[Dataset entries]
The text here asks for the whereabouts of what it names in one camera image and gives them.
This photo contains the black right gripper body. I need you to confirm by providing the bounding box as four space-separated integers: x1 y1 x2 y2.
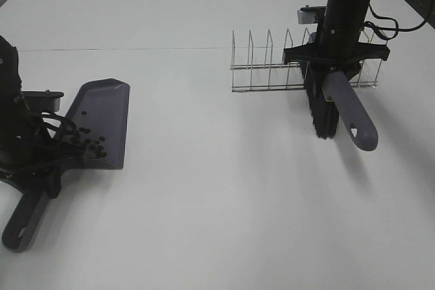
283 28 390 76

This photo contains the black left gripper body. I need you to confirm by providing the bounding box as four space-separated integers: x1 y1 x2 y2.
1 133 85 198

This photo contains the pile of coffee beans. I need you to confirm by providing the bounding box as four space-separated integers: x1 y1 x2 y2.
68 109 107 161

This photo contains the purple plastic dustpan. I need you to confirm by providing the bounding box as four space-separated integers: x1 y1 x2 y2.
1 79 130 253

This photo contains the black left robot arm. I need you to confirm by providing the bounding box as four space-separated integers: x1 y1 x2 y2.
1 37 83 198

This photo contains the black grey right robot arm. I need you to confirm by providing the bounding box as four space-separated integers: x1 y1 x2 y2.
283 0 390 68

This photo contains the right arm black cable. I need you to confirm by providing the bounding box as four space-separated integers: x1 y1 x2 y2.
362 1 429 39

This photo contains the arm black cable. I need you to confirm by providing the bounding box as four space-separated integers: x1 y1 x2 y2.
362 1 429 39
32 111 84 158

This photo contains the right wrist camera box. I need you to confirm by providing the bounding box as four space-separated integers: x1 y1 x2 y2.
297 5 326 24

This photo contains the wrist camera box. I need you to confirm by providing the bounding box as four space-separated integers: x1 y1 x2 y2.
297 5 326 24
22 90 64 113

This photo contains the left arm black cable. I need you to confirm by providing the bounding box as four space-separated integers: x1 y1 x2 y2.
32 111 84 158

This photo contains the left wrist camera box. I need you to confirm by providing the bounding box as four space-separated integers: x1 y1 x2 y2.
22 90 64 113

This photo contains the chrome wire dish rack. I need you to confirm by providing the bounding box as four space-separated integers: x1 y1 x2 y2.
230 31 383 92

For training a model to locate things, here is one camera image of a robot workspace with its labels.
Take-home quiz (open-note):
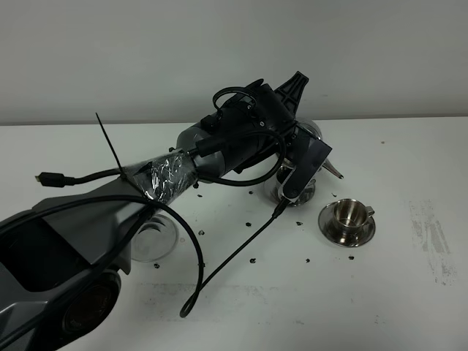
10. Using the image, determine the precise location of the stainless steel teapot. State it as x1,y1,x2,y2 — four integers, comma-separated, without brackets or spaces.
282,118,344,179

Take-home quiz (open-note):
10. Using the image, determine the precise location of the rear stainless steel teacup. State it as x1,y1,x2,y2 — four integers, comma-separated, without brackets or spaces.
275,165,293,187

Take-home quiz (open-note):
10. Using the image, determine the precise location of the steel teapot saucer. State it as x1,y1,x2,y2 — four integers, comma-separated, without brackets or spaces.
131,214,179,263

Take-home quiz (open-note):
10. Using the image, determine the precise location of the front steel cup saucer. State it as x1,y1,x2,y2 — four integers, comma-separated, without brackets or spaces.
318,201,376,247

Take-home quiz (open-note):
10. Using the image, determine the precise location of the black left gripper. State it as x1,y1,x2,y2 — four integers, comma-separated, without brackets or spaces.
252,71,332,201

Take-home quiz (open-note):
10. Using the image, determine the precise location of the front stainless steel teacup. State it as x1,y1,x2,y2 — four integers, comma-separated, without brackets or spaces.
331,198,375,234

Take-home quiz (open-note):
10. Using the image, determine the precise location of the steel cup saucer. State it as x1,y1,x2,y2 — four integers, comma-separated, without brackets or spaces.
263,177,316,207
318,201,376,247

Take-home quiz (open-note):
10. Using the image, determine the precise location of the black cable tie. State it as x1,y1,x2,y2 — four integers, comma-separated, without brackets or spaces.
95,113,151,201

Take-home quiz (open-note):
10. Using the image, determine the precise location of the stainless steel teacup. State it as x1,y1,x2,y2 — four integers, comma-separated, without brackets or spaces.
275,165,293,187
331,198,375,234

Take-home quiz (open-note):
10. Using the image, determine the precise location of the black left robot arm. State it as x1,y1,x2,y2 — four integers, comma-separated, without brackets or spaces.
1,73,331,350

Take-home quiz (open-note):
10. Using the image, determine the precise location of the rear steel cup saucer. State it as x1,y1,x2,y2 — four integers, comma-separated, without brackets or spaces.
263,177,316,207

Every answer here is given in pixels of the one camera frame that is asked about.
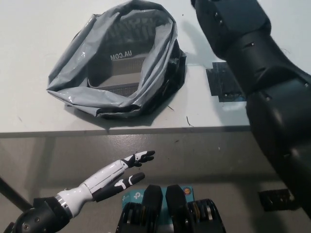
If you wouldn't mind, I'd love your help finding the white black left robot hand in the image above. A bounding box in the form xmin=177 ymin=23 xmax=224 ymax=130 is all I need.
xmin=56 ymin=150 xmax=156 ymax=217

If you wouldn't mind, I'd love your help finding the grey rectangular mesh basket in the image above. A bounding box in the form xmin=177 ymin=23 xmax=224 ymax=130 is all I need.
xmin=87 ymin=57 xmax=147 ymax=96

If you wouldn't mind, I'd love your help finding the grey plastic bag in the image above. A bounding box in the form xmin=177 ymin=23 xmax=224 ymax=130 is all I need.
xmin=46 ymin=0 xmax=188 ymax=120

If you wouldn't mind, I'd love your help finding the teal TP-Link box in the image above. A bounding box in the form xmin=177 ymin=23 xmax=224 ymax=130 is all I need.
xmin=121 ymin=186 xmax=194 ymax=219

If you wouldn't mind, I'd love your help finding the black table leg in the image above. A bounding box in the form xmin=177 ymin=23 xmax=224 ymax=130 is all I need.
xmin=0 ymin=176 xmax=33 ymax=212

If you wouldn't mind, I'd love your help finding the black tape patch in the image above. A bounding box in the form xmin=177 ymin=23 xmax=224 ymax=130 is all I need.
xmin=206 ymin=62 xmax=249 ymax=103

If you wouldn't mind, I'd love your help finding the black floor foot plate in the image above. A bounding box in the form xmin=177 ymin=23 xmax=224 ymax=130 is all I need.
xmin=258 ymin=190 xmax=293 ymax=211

◆ **Task directions**
Go through the entries. Report every line that contains the word "here".

◆ **Task solution**
The text here asks for the whereabouts of what it names in one camera image and gives them.
For training a model to locate things, here is one camera image of a robot workspace with its labels.
Every answer here is given in pixels of the one camera frame that is asked about.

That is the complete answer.